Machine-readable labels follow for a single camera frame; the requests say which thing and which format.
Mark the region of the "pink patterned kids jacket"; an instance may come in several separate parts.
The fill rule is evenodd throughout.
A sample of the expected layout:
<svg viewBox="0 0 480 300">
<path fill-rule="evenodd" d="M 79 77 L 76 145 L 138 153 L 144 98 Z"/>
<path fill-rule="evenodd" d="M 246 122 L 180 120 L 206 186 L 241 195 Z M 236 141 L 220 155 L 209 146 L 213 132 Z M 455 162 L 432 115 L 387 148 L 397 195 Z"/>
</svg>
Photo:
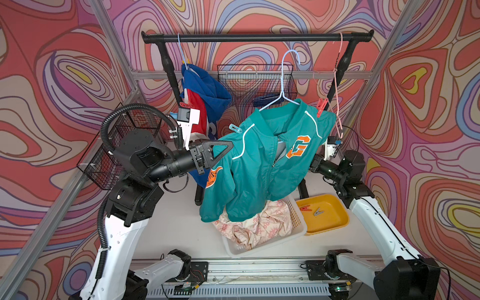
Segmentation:
<svg viewBox="0 0 480 300">
<path fill-rule="evenodd" d="M 284 200 L 267 201 L 260 213 L 241 222 L 230 221 L 224 212 L 213 225 L 225 238 L 246 250 L 289 236 L 293 230 L 290 208 Z"/>
</svg>

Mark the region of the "red clothespin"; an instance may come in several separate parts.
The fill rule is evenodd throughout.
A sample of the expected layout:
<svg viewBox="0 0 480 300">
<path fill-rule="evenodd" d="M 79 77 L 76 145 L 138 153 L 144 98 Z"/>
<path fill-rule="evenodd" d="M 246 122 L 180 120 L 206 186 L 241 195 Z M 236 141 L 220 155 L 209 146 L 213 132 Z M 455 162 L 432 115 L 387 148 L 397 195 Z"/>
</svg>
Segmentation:
<svg viewBox="0 0 480 300">
<path fill-rule="evenodd" d="M 317 108 L 317 117 L 320 118 L 322 113 L 325 111 L 326 106 L 329 104 L 328 99 L 326 98 L 319 98 L 316 104 Z"/>
<path fill-rule="evenodd" d="M 301 211 L 312 211 L 312 209 L 310 208 L 310 205 L 306 205 L 306 206 L 301 206 L 299 208 Z"/>
</svg>

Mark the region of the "green kids jacket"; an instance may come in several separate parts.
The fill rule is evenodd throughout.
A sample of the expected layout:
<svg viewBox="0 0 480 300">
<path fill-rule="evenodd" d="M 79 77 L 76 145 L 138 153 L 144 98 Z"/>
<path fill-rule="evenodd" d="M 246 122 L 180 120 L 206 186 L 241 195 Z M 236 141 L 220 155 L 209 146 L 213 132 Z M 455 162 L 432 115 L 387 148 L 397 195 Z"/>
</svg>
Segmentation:
<svg viewBox="0 0 480 300">
<path fill-rule="evenodd" d="M 202 222 L 217 221 L 223 213 L 242 222 L 260 213 L 267 201 L 290 195 L 335 123 L 334 113 L 319 112 L 301 99 L 255 110 L 240 124 L 241 132 L 222 137 L 233 147 L 209 171 L 199 209 Z"/>
</svg>

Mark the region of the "grey clothespin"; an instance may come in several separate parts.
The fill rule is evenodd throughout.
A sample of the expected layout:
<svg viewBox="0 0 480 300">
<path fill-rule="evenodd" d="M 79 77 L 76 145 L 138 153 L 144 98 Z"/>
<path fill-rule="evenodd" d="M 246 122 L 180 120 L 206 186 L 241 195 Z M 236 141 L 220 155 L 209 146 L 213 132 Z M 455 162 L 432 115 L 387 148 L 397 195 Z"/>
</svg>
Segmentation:
<svg viewBox="0 0 480 300">
<path fill-rule="evenodd" d="M 321 209 L 320 207 L 314 212 L 314 216 L 319 216 L 323 214 L 325 211 Z"/>
</svg>

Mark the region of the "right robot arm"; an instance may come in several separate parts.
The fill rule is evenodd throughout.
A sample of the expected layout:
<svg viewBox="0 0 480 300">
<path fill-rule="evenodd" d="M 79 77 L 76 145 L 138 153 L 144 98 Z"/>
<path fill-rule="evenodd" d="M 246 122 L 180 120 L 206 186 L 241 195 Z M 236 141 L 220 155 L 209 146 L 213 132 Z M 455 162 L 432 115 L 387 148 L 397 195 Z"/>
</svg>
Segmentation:
<svg viewBox="0 0 480 300">
<path fill-rule="evenodd" d="M 362 180 L 364 156 L 346 151 L 339 164 L 317 154 L 310 170 L 332 181 L 338 198 L 361 222 L 379 250 L 384 267 L 376 267 L 347 249 L 330 250 L 323 263 L 329 278 L 350 275 L 372 288 L 380 300 L 433 300 L 441 268 L 423 256 L 395 228 Z"/>
</svg>

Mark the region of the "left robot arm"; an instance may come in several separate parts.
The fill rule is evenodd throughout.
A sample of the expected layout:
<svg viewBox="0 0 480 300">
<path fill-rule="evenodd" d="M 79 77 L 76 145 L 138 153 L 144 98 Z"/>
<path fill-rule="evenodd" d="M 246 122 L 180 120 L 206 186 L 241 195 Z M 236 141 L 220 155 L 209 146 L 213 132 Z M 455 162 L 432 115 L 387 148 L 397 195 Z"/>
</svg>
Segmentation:
<svg viewBox="0 0 480 300">
<path fill-rule="evenodd" d="M 156 140 L 147 129 L 134 129 L 114 145 L 109 137 L 111 123 L 133 111 L 147 111 L 163 120 L 177 143 L 176 150 Z M 115 109 L 102 122 L 100 136 L 108 153 L 117 159 L 122 172 L 105 197 L 97 214 L 101 246 L 91 274 L 75 300 L 143 300 L 148 291 L 175 279 L 189 281 L 191 257 L 170 251 L 160 262 L 136 271 L 131 261 L 138 241 L 163 197 L 160 183 L 190 171 L 213 168 L 233 148 L 231 141 L 196 141 L 183 146 L 181 126 L 157 108 L 132 103 Z"/>
</svg>

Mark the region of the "light blue hanger green jacket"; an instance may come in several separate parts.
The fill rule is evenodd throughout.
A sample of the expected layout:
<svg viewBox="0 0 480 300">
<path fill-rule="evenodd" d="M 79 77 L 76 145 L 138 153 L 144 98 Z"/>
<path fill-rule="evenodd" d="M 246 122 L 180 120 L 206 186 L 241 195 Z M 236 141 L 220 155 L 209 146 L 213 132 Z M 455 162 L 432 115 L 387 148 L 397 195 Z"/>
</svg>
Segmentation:
<svg viewBox="0 0 480 300">
<path fill-rule="evenodd" d="M 290 54 L 290 53 L 294 53 L 295 57 L 297 59 L 297 62 L 300 63 L 299 53 L 295 49 L 290 49 L 290 50 L 285 52 L 285 54 L 282 57 L 282 61 L 281 61 L 281 77 L 280 77 L 281 90 L 280 90 L 280 94 L 276 99 L 272 100 L 271 102 L 267 103 L 267 105 L 260 108 L 259 111 L 263 111 L 263 110 L 268 109 L 270 106 L 274 105 L 279 100 L 285 100 L 289 103 L 293 103 L 294 105 L 299 105 L 298 102 L 293 101 L 292 99 L 287 97 L 286 94 L 285 94 L 285 59 L 286 59 L 287 54 Z"/>
</svg>

WORK INSTRUCTION = Repeat every record precisely. Any picture among them stays out of the copy.

SOLVED PROBLEM =
Machine-readable labels follow for a single camera frame; the requests say which thing and which format.
Mark the region of the "pink patterned kids jacket"; an instance may come in several separate parts.
The fill rule is evenodd throughout.
A sample of the expected layout:
<svg viewBox="0 0 480 300">
<path fill-rule="evenodd" d="M 79 77 L 76 145 L 138 153 L 144 98 Z"/>
<path fill-rule="evenodd" d="M 246 122 L 180 120 L 206 186 L 241 195 Z M 236 141 L 220 155 L 209 146 L 213 132 Z M 455 162 L 432 115 L 387 148 L 397 195 Z"/>
</svg>
Photo:
Segmentation:
<svg viewBox="0 0 480 300">
<path fill-rule="evenodd" d="M 284 200 L 267 201 L 260 213 L 241 222 L 230 221 L 224 212 L 213 225 L 225 238 L 246 250 L 289 236 L 293 230 L 290 208 Z"/>
</svg>

Mark the region of the "red clothespin"; an instance may come in several separate parts.
The fill rule is evenodd throughout.
A sample of the expected layout:
<svg viewBox="0 0 480 300">
<path fill-rule="evenodd" d="M 79 77 L 76 145 L 138 153 L 144 98 Z"/>
<path fill-rule="evenodd" d="M 246 122 L 180 120 L 206 186 L 241 195 Z M 236 141 L 220 155 L 209 146 L 213 132 Z M 455 162 L 432 115 L 387 148 L 397 195 Z"/>
</svg>
Segmentation:
<svg viewBox="0 0 480 300">
<path fill-rule="evenodd" d="M 317 108 L 317 117 L 320 118 L 322 113 L 325 111 L 326 106 L 329 104 L 328 99 L 326 98 L 319 98 L 316 104 Z"/>
<path fill-rule="evenodd" d="M 301 211 L 312 211 L 312 209 L 310 208 L 310 205 L 306 205 L 306 206 L 301 206 L 299 208 Z"/>
</svg>

Mark the region of the "green kids jacket"; an instance may come in several separate parts.
The fill rule is evenodd throughout.
A sample of the expected layout:
<svg viewBox="0 0 480 300">
<path fill-rule="evenodd" d="M 79 77 L 76 145 L 138 153 L 144 98 Z"/>
<path fill-rule="evenodd" d="M 246 122 L 180 120 L 206 186 L 241 195 Z M 236 141 L 220 155 L 209 146 L 213 132 Z M 455 162 L 432 115 L 387 148 L 397 195 Z"/>
</svg>
Segmentation:
<svg viewBox="0 0 480 300">
<path fill-rule="evenodd" d="M 202 222 L 217 221 L 223 213 L 242 222 L 260 213 L 267 201 L 290 195 L 335 123 L 334 113 L 319 112 L 301 99 L 255 110 L 240 124 L 241 132 L 222 137 L 233 147 L 209 171 L 199 209 Z"/>
</svg>

Mark the region of the "grey clothespin"; an instance may come in several separate parts.
The fill rule is evenodd throughout.
A sample of the expected layout:
<svg viewBox="0 0 480 300">
<path fill-rule="evenodd" d="M 79 77 L 76 145 L 138 153 L 144 98 Z"/>
<path fill-rule="evenodd" d="M 246 122 L 180 120 L 206 186 L 241 195 Z M 236 141 L 220 155 L 209 146 L 213 132 Z M 455 162 L 432 115 L 387 148 L 397 195 Z"/>
</svg>
Segmentation:
<svg viewBox="0 0 480 300">
<path fill-rule="evenodd" d="M 321 209 L 320 207 L 314 212 L 314 216 L 319 216 L 323 214 L 325 211 Z"/>
</svg>

Mark the region of the "right robot arm"; an instance may come in several separate parts.
The fill rule is evenodd throughout.
A sample of the expected layout:
<svg viewBox="0 0 480 300">
<path fill-rule="evenodd" d="M 79 77 L 76 145 L 138 153 L 144 98 Z"/>
<path fill-rule="evenodd" d="M 246 122 L 180 120 L 206 186 L 241 195 Z M 236 141 L 220 155 L 209 146 L 213 132 Z M 455 162 L 432 115 L 387 148 L 397 195 Z"/>
</svg>
Segmentation:
<svg viewBox="0 0 480 300">
<path fill-rule="evenodd" d="M 362 180 L 364 156 L 346 151 L 339 164 L 317 154 L 310 170 L 332 181 L 338 198 L 361 222 L 379 250 L 384 267 L 376 267 L 347 249 L 330 250 L 323 263 L 329 278 L 350 275 L 372 288 L 380 300 L 433 300 L 441 268 L 423 256 L 395 228 Z"/>
</svg>

Mark the region of the "left robot arm"; an instance may come in several separate parts.
The fill rule is evenodd throughout.
A sample of the expected layout:
<svg viewBox="0 0 480 300">
<path fill-rule="evenodd" d="M 79 77 L 76 145 L 138 153 L 144 98 Z"/>
<path fill-rule="evenodd" d="M 246 122 L 180 120 L 206 186 L 241 195 Z M 236 141 L 220 155 L 209 146 L 213 132 Z M 455 162 L 432 115 L 387 148 L 397 195 Z"/>
</svg>
Segmentation:
<svg viewBox="0 0 480 300">
<path fill-rule="evenodd" d="M 156 140 L 147 129 L 134 129 L 114 145 L 109 137 L 111 123 L 133 111 L 147 111 L 163 120 L 177 143 L 176 150 Z M 115 109 L 102 122 L 100 136 L 108 153 L 117 159 L 122 172 L 105 197 L 97 214 L 101 246 L 91 274 L 75 300 L 143 300 L 148 291 L 175 279 L 189 281 L 191 257 L 170 251 L 160 262 L 136 271 L 131 261 L 138 241 L 163 197 L 160 183 L 190 171 L 213 168 L 233 148 L 231 141 L 196 141 L 183 146 L 181 126 L 157 108 L 132 103 Z"/>
</svg>

Mark the region of the "light blue hanger green jacket"; an instance may come in several separate parts.
The fill rule is evenodd throughout.
A sample of the expected layout:
<svg viewBox="0 0 480 300">
<path fill-rule="evenodd" d="M 79 77 L 76 145 L 138 153 L 144 98 Z"/>
<path fill-rule="evenodd" d="M 246 122 L 180 120 L 206 186 L 241 195 Z M 236 141 L 220 155 L 209 146 L 213 132 Z M 455 162 L 432 115 L 387 148 L 397 195 Z"/>
</svg>
Segmentation:
<svg viewBox="0 0 480 300">
<path fill-rule="evenodd" d="M 290 54 L 290 53 L 294 53 L 295 57 L 297 59 L 297 62 L 300 63 L 299 53 L 295 49 L 290 49 L 290 50 L 285 52 L 285 54 L 282 57 L 282 61 L 281 61 L 281 77 L 280 77 L 281 90 L 280 90 L 280 94 L 276 99 L 272 100 L 271 102 L 267 103 L 267 105 L 260 108 L 259 111 L 263 111 L 263 110 L 268 109 L 270 106 L 274 105 L 279 100 L 285 100 L 289 103 L 293 103 L 294 105 L 299 105 L 298 102 L 293 101 L 292 99 L 287 97 L 286 94 L 285 94 L 285 59 L 286 59 L 287 54 Z"/>
</svg>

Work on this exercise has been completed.